This intermediate representation is then fed to the C++ compiler, which compiles the translation unit and produces a corresponding object file. Header files exist as distint files from the point of view of the programmer, but thanks to preprocessor’s header file expansion, all the compiler needs to see are translation units.

Process

Step 1. Lexical Analysis

The first thing a compiler does is go through the source code and find all the tokens. Examples of tokens are reserved words, names, operatiors, and punctuation symbols. For example, the tokens from int a = 1; may look like

   T_Keyword     int
   T_Identifier   a
   T_Assign       =
   T_Int          1
   T_Semicolon    ;

Each line represents one token. The left column starting with T indicates the token meaning, and the right column indicates the value that the token has. This process of extracting tokens from source code is called lexical analysis.

Step 2. Syntax Tree

Simply listing tokens is of no use. It needs to be processed to understand the intent that the programmer is trying to convey.

   while (expression) {
      code to iterate ...
   }

For example, when the compiler finds the token of the while keyword, it waits for the next token (. Otherwise, the compiler reports a syntax error. On the other hand, if it passes this process successfully, it knows that the next token must be a bool expression and waits for that. It then repeats the process of waiting and processing ) and { until it finally encounters }. This process is called parsing. The structure that the compiler parses and interprets is expressed as a tree, which is called a syntax tree.

Step 3. Semantic Analysis

After the syntax tree is generated, it must be checked for any errors. For example, a string cannot be added to an integer value, and the value types on the left and right of the comparison symbol cannot be different. If this step is passed, it is proven that there are no compile errors, and this process is called semantic analysis.

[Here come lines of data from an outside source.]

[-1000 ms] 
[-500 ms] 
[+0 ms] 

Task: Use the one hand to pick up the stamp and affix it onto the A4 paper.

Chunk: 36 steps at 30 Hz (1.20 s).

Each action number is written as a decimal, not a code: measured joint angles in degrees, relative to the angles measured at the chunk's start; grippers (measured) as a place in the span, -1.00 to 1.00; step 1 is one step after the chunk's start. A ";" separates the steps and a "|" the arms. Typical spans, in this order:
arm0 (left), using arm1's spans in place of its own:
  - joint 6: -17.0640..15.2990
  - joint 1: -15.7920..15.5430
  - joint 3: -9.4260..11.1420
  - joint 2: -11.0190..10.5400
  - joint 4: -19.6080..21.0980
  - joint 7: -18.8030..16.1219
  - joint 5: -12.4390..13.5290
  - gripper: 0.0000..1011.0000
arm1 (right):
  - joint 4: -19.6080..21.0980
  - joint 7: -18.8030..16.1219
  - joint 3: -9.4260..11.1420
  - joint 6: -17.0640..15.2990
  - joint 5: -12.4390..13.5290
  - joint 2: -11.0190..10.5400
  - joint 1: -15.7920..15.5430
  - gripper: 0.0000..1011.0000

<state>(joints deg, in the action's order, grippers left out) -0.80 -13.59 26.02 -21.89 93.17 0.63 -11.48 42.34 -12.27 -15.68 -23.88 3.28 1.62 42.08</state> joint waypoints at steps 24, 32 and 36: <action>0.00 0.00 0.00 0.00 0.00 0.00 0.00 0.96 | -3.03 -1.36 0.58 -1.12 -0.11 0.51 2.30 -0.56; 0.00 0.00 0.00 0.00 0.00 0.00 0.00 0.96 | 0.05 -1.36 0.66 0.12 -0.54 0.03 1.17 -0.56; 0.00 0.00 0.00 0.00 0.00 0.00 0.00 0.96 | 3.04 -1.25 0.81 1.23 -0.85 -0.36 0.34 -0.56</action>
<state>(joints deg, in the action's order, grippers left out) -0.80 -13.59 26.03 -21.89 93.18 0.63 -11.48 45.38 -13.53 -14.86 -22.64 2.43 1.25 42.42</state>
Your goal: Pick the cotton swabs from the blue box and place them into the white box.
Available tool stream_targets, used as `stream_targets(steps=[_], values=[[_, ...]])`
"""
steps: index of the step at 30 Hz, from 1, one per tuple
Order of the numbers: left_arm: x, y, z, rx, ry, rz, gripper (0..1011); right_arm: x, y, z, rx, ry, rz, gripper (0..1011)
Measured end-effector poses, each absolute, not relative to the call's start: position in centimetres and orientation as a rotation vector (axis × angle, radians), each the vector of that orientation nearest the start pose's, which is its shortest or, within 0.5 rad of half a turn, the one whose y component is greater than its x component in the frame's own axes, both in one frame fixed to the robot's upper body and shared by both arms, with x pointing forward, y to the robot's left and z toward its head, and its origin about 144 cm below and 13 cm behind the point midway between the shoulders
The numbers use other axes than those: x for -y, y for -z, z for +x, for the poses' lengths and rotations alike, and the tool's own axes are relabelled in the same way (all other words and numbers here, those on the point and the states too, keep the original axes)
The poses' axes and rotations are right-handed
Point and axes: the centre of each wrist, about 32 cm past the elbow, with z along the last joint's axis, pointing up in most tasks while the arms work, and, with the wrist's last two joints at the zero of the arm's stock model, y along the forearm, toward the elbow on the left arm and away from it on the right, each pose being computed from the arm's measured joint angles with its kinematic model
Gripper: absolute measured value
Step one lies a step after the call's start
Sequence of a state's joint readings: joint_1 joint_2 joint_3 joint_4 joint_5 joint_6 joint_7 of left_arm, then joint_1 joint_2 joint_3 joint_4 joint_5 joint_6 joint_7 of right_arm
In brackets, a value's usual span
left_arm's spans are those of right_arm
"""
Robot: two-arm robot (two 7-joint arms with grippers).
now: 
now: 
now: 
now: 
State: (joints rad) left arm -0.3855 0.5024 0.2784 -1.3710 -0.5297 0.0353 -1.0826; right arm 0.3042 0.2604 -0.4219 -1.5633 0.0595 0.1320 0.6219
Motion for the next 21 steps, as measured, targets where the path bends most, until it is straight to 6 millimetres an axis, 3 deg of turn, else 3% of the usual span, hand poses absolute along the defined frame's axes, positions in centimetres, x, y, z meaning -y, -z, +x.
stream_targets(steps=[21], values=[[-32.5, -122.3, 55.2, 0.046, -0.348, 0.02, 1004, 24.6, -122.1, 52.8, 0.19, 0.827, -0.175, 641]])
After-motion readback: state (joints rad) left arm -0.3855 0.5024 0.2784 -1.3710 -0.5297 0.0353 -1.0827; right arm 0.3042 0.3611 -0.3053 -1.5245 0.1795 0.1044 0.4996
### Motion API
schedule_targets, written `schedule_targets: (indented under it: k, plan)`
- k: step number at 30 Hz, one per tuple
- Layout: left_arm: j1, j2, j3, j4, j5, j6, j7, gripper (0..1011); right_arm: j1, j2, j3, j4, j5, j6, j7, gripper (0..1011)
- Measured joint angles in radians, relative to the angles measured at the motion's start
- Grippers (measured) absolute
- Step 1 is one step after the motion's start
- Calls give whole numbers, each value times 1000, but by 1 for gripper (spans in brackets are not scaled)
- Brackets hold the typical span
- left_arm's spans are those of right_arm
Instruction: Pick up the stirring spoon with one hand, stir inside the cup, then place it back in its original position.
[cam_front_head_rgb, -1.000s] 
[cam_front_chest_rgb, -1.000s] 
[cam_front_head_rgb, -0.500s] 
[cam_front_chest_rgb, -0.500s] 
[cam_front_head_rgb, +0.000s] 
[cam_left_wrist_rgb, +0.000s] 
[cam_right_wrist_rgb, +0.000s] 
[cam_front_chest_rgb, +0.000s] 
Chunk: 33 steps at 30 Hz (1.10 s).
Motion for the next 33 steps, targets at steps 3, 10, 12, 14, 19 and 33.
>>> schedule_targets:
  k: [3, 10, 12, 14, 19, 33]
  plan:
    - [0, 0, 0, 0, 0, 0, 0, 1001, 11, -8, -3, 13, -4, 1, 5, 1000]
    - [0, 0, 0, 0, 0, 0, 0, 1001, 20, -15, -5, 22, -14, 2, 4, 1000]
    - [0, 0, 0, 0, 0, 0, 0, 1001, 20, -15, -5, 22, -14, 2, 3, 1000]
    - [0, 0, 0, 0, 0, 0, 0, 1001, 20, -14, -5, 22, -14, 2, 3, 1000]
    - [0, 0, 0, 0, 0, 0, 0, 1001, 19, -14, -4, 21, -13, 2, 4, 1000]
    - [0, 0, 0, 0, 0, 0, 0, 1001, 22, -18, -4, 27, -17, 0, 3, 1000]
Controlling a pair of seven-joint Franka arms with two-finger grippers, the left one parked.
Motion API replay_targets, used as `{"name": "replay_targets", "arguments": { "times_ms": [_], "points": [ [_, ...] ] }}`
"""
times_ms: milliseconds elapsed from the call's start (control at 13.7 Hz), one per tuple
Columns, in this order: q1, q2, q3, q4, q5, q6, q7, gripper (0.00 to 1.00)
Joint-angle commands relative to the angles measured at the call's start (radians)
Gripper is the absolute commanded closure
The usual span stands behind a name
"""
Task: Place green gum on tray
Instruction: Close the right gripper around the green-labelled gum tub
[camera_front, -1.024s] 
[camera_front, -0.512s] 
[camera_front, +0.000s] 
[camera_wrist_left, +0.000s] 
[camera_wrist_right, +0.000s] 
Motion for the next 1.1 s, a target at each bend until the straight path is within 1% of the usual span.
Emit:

Step 4. IR, Assembly, Machine Code

The compiler generates a more refined form, which is called intermediate representation code (IR code), based on the results of the syntax tree traversal. In some cases, additional optimizations are performed on the IR code. Once this process is complete, the IR code is converted into assembly code, and finally into machine instructions.

This machine instruction data is saved in a .o file. The file with the .o extension is called the object file.

Linker

For every source file, there is a corresponding object file. If the project becomes more complex and there are N source files, there will be N object files. However, since only one executable is needed, there must be something that combines these N object files into one executable. The linker is responsible for this.

Analogy

The entire process of linking is similar to having multiple authors each write chapters separately and then gather them to publish one book. Here, a published book can be thought of as the executable file. The important features of how the linker works are as follows.

Symbol Resolution

For a book to be completed without errors, each chapter must be organized so that the material it references is actually contained within the book. The linking process is similar: there must be exactly one actual implementation of an external symbol in any module. Then, the linker finds it and links it, and this process is called symbol resolution. Completing this process will ensure that there are no link errors.

Relocation

When quoting from one chapter to another, it should be mentioned which page it is from saying, for example, “For a detailed explanation of A, refer to page N.” However, at the time of writing this sentence, the content of A has not been written, so the author may not know which page is the page N. Therefore, for now, temporarily mark it as page N, and when finally start editing, once page N is determined, the entire manuscript must be updated by finding all the parts marked as page N. This process is called relocation.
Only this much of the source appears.